Each leg that comes in alternates in the circuit box. A 110 since on one blade using 110v to neutral; 220v spans both legs and takes 2 blades. It is common to get 110v breakers that have two circuits. 220v breakers are available with 2 220v circuits or a 220v circuit and 2 110v circuits.










Adding a new circuit in the breaker box is not much more complicated than changing a breaker which I believe most of us have done.

Running in walls requires fishing tools and often drill bits/extension for fairly long distances. There is also a need to avoid plumbing, HVAC, and existing electric and not damage the insulation on the wire. Getting to a garage will probably require going through exterior wall insulation (garages are unheated and become exterior spaces from an insulation standpoint.)

In the garage you can probably just run exposed conduit, avoiding a lot of the hassles. The question is then how uncomplicated is the path for the wire(s) from the garage to the breaker box.


----------



## sikrap

If your garage doesn't have walls up and the studs are exposed, its ridiculously easy to do. If there is sheetrock up and insulation and/or pipes in the walls, not so much. A couple hundred bucks isn't bad if its going to save you 20-30 hours and give you piece of mind. Stop in at a local electrical supply house to ask about the materials and ask them if they could give you the names of a few guys. At least the places around here are happy to do that.


----------



## coachmancuso

I just had a 220 outlet added with a 20 amp breaker for my jointer. It was $230.00 I guess it is going to depend where you are located.


----------



## mprzybylski

@Coach Mancuso: was it run in the walls? Conduit? How long of a run?

Aside, what do you coach?


----------



## Grandpa

Copper has gone up drastically in the past couple of years. it isn't cheap to buy the components. I always double the component cost and figure that is what I will have to pay. I am thinking you live in Illinois. Some of those areas require conduit. Here we can run Romex loose in the walls. So figure all that and things might look cheaper to you. That might not be enough labor for your area. Always run a larger conductor than needed. You don't know what you will be doing next year.


----------



## Maggiepic

Don't write off your electrician with his $350 "guestimate". Make an appointment with him to come over and actually discuss and see what you would like to do. I'm sure he went a bit on the high side by throwing out a ballpark figure without knowing the details or looking at the job at hand.
But… as the rule of thumb goes…get three quotes, and not over the phone quotes. If they can't come by to look at the job, move on to the next on the list.


----------



## Grandpa

Another thing to think about. The electrician covered himself. He did this without looking at anything or making a contract. If he has to go higher then you will be upset. It is always better to have them in the garage looking and talking than to guess over the internet.


----------



## mprzybylski

All good information and valid points, everyone. Thank you very much for the input. If/when I decide to upgrade to a SawStop I'll definitely take everything here into consideration. At this point I was just seeing how much I should expect on top of the SS purchase price to run it so I can get a final decision.


----------



## BLarge

A few hundred… My Trician ran one for my saw… What a difference…


----------



## Fresch

Turn the main off, you could kill yourself doing this.


----------



## MrRon

It's an easy job to do yourself. Disclaimer: I am not responsible if you electrocute yourself. If you have any doubts, call in an electrician. Cost can range from the cost of parts (doing it yourself) to whatever an electrician will charge in your area. BTW, whoever does the job, install a cutout switch close to the saw. This is so you have somewhere to cut power to the saw when changing blades.


----------



## DavidNJ

Mr.Ron, wouldn't the real risk be fire not electrocution? When you are running the wires there is no power to them. When you connect the power you don't have to deal with the wires.
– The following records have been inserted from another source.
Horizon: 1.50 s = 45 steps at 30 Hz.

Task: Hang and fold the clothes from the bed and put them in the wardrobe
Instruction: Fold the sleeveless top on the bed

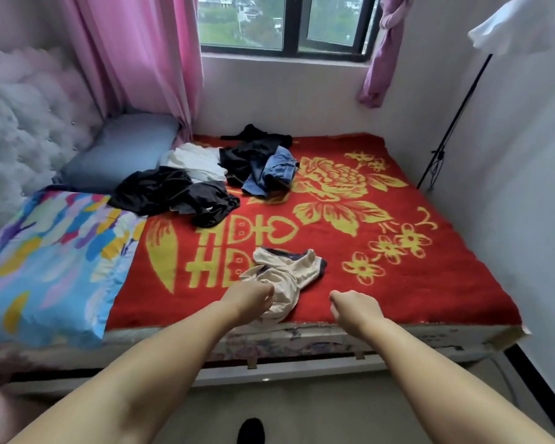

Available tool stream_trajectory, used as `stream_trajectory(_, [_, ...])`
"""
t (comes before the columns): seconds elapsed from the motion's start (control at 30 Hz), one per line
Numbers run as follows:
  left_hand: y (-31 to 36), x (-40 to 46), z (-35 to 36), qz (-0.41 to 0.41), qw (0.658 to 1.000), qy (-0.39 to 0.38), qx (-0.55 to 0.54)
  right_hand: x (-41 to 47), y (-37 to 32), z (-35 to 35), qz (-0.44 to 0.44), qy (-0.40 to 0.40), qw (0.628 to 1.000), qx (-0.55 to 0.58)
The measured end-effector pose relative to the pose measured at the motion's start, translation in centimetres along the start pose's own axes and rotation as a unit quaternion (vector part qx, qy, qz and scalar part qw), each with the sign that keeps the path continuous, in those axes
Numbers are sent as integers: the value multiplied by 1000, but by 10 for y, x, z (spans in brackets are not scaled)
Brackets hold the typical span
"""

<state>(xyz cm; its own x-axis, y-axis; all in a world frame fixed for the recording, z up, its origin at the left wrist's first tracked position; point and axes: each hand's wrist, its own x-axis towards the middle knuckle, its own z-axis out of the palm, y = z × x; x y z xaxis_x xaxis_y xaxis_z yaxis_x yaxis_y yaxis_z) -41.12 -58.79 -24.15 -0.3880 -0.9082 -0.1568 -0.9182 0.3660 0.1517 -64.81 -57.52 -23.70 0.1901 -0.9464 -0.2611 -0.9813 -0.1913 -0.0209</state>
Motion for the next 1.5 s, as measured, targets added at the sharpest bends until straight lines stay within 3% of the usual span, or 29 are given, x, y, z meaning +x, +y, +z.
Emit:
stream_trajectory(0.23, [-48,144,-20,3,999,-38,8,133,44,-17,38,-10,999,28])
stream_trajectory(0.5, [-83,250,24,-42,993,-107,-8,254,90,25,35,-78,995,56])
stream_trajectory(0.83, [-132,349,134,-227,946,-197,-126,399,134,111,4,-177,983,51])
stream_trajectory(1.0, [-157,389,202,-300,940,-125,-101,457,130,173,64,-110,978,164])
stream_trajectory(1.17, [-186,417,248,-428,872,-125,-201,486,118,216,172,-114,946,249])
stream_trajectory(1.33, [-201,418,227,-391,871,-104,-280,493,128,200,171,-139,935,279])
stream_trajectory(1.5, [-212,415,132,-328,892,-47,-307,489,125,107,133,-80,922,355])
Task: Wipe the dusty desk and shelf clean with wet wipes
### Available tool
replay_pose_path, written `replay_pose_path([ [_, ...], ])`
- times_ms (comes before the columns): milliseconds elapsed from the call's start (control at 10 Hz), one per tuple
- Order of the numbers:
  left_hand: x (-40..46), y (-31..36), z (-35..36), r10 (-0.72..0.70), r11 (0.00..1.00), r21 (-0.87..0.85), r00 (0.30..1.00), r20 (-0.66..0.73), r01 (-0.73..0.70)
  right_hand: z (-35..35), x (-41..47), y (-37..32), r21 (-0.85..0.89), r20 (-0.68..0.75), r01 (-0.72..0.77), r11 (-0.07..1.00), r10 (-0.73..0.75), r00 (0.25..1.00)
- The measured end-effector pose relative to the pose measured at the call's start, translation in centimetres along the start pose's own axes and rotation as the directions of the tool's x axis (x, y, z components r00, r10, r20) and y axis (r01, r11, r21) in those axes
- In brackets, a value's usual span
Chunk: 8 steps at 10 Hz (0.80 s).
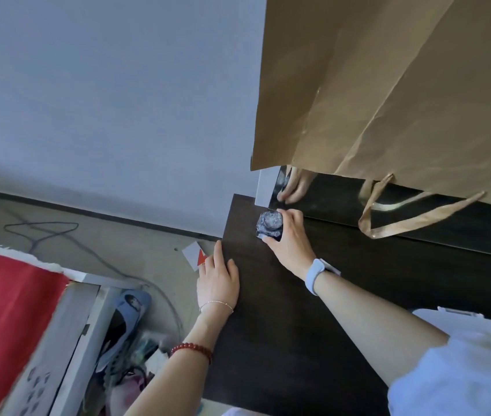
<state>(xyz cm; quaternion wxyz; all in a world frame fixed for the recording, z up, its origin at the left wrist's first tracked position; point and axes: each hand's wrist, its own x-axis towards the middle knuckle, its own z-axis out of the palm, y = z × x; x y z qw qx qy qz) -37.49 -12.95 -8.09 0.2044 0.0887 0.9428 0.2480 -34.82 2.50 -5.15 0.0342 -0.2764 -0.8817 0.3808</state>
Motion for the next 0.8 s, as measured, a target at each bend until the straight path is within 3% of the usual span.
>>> replay_pose_path([
  [200,0.0,0.0,-0.1,-0.014,1.000,-0.004,1.000,0.014,0.014,0.2,0.6,-0.8,0.001,-0.063,0.009,1.000,-0.009,0.998],
  [400,-0.1,0.2,-0.2,-0.034,0.999,-0.006,0.999,0.020,0.034,0.5,0.1,-0.9,-0.109,-0.132,0.012,0.994,-0.027,0.991],
  [600,-0.3,0.4,-0.4,-0.044,0.999,-0.012,0.999,0.025,0.044,-0.7,0.0,-0.4,-0.156,-0.058,0.036,0.987,-0.045,0.997],
  [800,-0.3,0.4,-0.4,-0.032,0.999,-0.010,0.999,0.007,0.032,-1.0,-0.1,-0.5,-0.121,-0.090,0.035,0.992,-0.046,0.995],
])
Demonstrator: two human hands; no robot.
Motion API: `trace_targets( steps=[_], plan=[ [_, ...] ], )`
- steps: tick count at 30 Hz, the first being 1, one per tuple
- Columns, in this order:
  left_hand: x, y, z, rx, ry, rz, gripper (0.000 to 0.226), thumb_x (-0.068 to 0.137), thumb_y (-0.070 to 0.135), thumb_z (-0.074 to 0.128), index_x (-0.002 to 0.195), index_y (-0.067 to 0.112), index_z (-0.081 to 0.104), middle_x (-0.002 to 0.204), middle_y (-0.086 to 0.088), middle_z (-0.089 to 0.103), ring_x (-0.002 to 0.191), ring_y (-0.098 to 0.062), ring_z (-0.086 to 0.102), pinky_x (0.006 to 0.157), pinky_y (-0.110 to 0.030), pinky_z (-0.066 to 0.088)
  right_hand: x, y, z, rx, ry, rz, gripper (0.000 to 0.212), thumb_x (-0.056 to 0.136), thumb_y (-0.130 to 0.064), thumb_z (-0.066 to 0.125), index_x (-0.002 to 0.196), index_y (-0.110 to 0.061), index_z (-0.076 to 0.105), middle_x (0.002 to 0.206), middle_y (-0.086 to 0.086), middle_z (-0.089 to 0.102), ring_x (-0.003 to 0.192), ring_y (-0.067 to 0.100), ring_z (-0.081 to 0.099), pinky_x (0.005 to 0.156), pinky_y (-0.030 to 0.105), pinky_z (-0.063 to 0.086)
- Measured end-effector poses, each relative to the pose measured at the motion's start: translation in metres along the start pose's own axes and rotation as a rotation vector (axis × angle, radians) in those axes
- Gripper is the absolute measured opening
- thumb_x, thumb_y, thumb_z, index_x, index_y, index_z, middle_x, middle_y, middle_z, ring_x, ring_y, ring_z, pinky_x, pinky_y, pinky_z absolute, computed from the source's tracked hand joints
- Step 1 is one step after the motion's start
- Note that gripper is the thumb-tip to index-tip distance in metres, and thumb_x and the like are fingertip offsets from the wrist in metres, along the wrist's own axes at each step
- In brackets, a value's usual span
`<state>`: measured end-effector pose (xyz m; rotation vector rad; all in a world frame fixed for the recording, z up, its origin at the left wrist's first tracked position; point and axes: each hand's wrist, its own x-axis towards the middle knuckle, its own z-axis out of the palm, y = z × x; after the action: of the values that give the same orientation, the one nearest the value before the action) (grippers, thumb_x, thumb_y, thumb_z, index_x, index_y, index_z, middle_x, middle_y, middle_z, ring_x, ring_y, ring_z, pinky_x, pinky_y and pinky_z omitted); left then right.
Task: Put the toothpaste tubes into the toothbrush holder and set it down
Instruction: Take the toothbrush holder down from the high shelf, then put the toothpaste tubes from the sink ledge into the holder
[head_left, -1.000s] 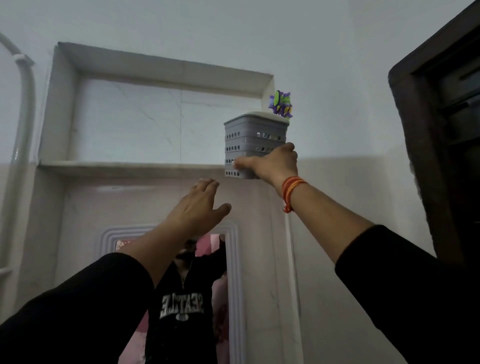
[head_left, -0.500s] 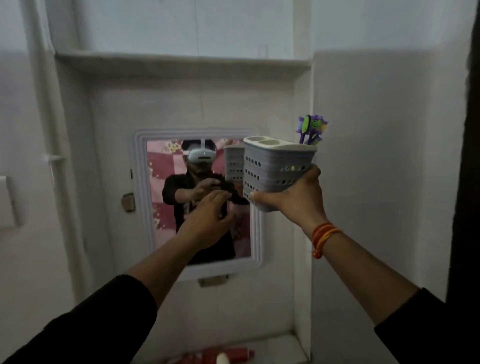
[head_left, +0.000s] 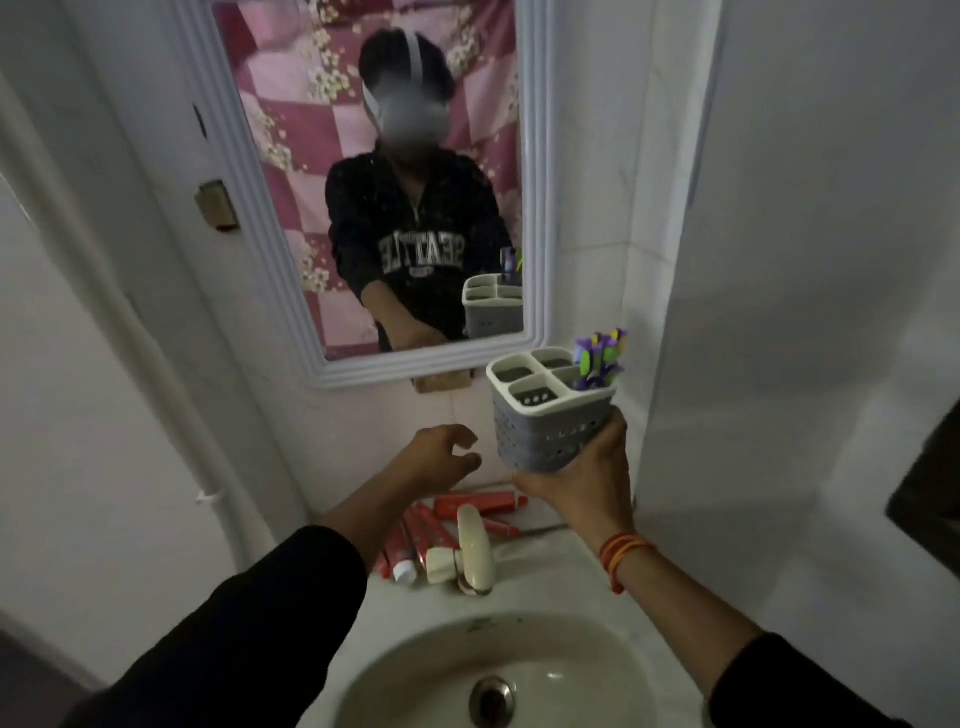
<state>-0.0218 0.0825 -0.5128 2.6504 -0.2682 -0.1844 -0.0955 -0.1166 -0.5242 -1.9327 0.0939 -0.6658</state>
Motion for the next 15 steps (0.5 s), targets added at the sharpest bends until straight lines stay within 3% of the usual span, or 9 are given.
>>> trace_targets(
  steps=[5,9,13,15],
  plan=[
    [0.041,-0.010,0.032,0.155,-0.212,-0.048,0.041,0.092,0.025,0.069,0.132,0.016,0.068,0.133,-0.003,0.069,0.125,-0.023,0.062,0.103,-0.026,0.044,-0.029,0.065,0.022,-0.037,-0.044,0.155,0.129,0.024,-0.062,0.091,0.130,-0.020,0.030,0.119,0.000,0.058,0.103,0.019,0.063,0.078,0.035,0.058],
    [0.072,-0.016,0.063,0.291,-0.337,-0.045,0.043,0.090,0.027,0.070,0.132,0.019,0.067,0.133,-0.006,0.068,0.122,-0.025,0.062,0.103,-0.030,0.048,-0.051,0.112,0.030,-0.046,-0.072,0.251,0.127,0.029,-0.038,0.094,0.136,-0.024,0.027,0.127,0.001,0.053,0.113,0.020,0.057,0.087,0.041,0.057],
    [0.093,-0.026,0.088,0.373,-0.360,-0.017,0.055,0.081,0.049,0.077,0.126,0.020,0.066,0.126,-0.006,0.066,0.113,-0.028,0.063,0.098,-0.038,0.052,-0.071,0.145,0.036,-0.045,-0.104,0.333,0.135,0.027,-0.042,0.097,0.141,-0.024,0.026,0.132,0.000,0.049,0.121,0.020,0.053,0.094,0.043,0.055],
    [0.104,-0.032,0.099,0.395,-0.347,-0.014,0.055,0.081,0.046,0.077,0.128,0.022,0.063,0.130,-0.006,0.063,0.114,-0.028,0.062,0.098,-0.039,0.052,-0.077,0.153,0.039,-0.035,-0.108,0.348,0.136,0.026,-0.044,0.097,0.141,-0.024,0.026,0.132,-0.001,0.048,0.121,0.020,0.052,0.094,0.043,0.055]
  ],
)
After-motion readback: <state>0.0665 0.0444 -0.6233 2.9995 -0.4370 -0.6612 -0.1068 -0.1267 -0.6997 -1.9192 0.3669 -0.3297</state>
On the other hand, a short or point of abrasion that becomes a short could start a fire at some unknown time in the future. Rare but not unheard of.


----------



## coachmancuso

Matt, The run was about 35 to 40 feet and yes that was with the conduit. I own a dry cleaners so we bartered for 100.00 of dry cleaning. That cost also included the new breaker and everything. I am a Head coach at a local high school for Baseball. I also coach high school hockey when I lived in Utica New York. I played semi pro hockey.
Don't try this electrical outlet on your own electricity KILLS. Leave it to the pros. What happens if you go up in the attic to run the line and you fall through the ceiling? Know you have to repair it and you will be out of work for a while!


----------



## stevepeterson

I ran a 30A 220V line for a dryer recently. 10-3 romex wire at the orange store runs $80 for 50'. The breaker was around $20. The box and plug at the other end was another $20.

It took half a day and I still have some sheetrock cutouts to patch. If the electrician is anywhere in the $300 range, it would be well worth it.


----------



## etumos

I just had this done. Typically I would do for myself, but I though I would need a sub-panel. I figured I would have to show an inspection report forsomething like that when it came time to sell so used and electrician I often use for items I do not want to deal with, like crawling through my attic or crawl space. a few caveats:

1) Main panel is actually located in the shop.
2) The walls were unfinished. I was waiting to do this prior to finishing them.
3) I helped him.

I had the following runs put in:
1) 2 - 220 circuits
2) 2 - 20 Amp Circuits
3) 5 - 220 socket
4) 8 - 20 Amp sockets ( Ran one about every 2 studs or so around the existing line.)
5) Proper Documents with inspection which runs about $80 here.

I live in Auburn, WA. The cost of living here is silly high. We stuck to Green and I paid $600. A little more than I would have liked but I try to support my local tradesmen when I can.


----------



## lepelerin

When I decided to wire my basement in 220V I called an electrician and told him I would run all the wires, to the work except connecting the power. I asked him what I needed and send me a list of what was required. He agreed that if everything was ran properly and to the norm he would connect the wires (power) at a minimal cost. So I went shopping, ran all the wires, install the panel, breaker, sockets, myself. Then I called the electrician and he connected everything for $150. It does not cost you anything to ask.

3 - 20 Amps sockets
3 - 20 Amps circuits
3 - 15 Amps 110V
3 - 15 Amps sockets

I live in Canada


----------